Every line containing the string "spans" is to be copied from the records.

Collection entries
━━━━

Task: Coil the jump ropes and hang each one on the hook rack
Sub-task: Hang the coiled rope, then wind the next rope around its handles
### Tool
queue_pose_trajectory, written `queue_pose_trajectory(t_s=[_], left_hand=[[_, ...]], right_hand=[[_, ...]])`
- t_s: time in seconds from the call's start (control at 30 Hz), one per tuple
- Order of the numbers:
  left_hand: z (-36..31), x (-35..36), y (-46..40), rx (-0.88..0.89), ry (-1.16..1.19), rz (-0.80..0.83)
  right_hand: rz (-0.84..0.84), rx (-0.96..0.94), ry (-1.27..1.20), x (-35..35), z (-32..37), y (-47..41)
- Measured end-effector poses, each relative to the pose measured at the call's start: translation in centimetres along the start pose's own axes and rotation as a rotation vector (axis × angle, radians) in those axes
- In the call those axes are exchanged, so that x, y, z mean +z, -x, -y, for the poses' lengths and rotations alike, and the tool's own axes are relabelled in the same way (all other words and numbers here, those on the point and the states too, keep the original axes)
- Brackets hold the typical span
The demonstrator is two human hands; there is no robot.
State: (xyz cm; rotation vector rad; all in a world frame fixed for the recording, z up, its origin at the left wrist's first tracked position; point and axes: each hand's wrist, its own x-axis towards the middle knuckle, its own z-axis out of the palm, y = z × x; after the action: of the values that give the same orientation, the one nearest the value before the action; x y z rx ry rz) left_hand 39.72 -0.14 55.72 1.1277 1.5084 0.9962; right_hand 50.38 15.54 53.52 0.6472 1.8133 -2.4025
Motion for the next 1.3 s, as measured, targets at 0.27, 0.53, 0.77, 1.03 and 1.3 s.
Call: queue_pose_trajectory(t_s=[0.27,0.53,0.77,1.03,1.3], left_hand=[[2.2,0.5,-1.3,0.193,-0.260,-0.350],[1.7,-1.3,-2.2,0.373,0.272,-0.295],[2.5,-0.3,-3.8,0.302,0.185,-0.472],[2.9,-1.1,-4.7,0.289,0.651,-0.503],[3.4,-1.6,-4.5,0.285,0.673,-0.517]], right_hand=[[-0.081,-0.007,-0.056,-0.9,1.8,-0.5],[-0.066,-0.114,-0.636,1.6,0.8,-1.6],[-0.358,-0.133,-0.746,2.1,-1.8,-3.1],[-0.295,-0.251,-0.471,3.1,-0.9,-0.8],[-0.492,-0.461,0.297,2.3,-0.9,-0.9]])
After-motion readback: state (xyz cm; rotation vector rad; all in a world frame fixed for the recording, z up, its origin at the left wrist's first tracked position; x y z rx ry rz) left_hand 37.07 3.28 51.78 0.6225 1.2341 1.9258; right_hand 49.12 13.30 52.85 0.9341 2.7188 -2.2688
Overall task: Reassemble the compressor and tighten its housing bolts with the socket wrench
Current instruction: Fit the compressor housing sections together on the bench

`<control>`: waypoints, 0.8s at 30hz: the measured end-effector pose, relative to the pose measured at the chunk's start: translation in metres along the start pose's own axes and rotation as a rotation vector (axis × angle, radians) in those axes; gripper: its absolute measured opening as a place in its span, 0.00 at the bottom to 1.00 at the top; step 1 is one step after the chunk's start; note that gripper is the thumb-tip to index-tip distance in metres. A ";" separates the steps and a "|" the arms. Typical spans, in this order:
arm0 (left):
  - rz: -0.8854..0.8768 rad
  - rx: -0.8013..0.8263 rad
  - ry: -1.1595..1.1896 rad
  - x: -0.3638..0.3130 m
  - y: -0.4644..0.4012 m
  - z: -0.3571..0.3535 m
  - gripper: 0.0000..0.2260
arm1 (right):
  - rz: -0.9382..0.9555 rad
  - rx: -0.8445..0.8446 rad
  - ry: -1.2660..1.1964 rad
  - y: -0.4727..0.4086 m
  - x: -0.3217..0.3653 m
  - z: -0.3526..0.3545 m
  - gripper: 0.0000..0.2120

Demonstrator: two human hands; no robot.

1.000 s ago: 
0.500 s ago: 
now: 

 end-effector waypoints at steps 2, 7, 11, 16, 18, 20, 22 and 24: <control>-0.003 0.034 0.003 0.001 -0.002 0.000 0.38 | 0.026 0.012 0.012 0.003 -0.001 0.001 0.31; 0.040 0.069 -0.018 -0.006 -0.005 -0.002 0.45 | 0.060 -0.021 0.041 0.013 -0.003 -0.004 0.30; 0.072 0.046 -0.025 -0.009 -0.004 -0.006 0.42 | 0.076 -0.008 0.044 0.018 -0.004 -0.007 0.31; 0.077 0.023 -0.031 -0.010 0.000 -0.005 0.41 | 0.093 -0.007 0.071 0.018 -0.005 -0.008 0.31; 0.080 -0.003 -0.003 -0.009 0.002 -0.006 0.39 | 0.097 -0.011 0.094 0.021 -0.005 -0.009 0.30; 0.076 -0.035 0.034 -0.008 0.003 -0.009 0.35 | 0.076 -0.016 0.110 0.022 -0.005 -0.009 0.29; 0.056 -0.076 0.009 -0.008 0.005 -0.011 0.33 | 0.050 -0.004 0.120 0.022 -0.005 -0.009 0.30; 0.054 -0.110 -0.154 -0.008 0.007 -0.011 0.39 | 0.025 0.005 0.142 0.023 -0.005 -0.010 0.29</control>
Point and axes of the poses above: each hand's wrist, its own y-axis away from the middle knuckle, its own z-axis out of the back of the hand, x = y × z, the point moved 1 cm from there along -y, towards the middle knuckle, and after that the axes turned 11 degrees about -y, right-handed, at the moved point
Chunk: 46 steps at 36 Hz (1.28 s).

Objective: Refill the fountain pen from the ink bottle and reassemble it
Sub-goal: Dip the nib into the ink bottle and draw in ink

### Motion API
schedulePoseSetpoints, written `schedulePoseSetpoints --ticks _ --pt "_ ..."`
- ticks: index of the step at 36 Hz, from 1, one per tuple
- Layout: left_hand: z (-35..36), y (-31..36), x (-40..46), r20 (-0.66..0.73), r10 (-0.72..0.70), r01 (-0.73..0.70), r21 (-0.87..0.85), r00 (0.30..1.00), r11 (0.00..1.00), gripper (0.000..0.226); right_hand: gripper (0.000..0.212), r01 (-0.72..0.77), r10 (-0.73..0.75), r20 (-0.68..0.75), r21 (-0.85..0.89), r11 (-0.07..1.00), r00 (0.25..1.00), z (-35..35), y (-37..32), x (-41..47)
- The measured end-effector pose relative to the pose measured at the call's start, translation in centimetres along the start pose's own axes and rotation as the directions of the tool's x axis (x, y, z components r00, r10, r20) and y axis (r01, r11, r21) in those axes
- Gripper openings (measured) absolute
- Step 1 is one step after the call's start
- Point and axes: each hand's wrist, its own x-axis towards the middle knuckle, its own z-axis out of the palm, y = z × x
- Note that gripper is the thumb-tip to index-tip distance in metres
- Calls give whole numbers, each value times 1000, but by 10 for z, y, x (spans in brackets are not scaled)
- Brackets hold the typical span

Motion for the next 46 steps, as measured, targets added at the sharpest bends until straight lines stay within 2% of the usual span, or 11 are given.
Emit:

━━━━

§ WRITTEN ANSWER:
`<control>`: waypoints, 0.8s at 30hz: the measured end-effector pose, relative to the pose measured at the chunk's start: translation in metres along the start pose's own axes and rotation as a rotation vector (axis × angle, radians) in those axes; gripper: its absolute measured opening as a place in its span, 0.00 at the bottom to 1.00 at the top; step 1 is one step after the chunk's start; note that gripper is the thumb-tip to index-tip distance in metres. A ";" separates the steps and a "|" the arms. Typical spans, in this order:
- Calls give whole numbers, each value times 1000, but by 10 for z, y, x (spans in brackets are not scaled)

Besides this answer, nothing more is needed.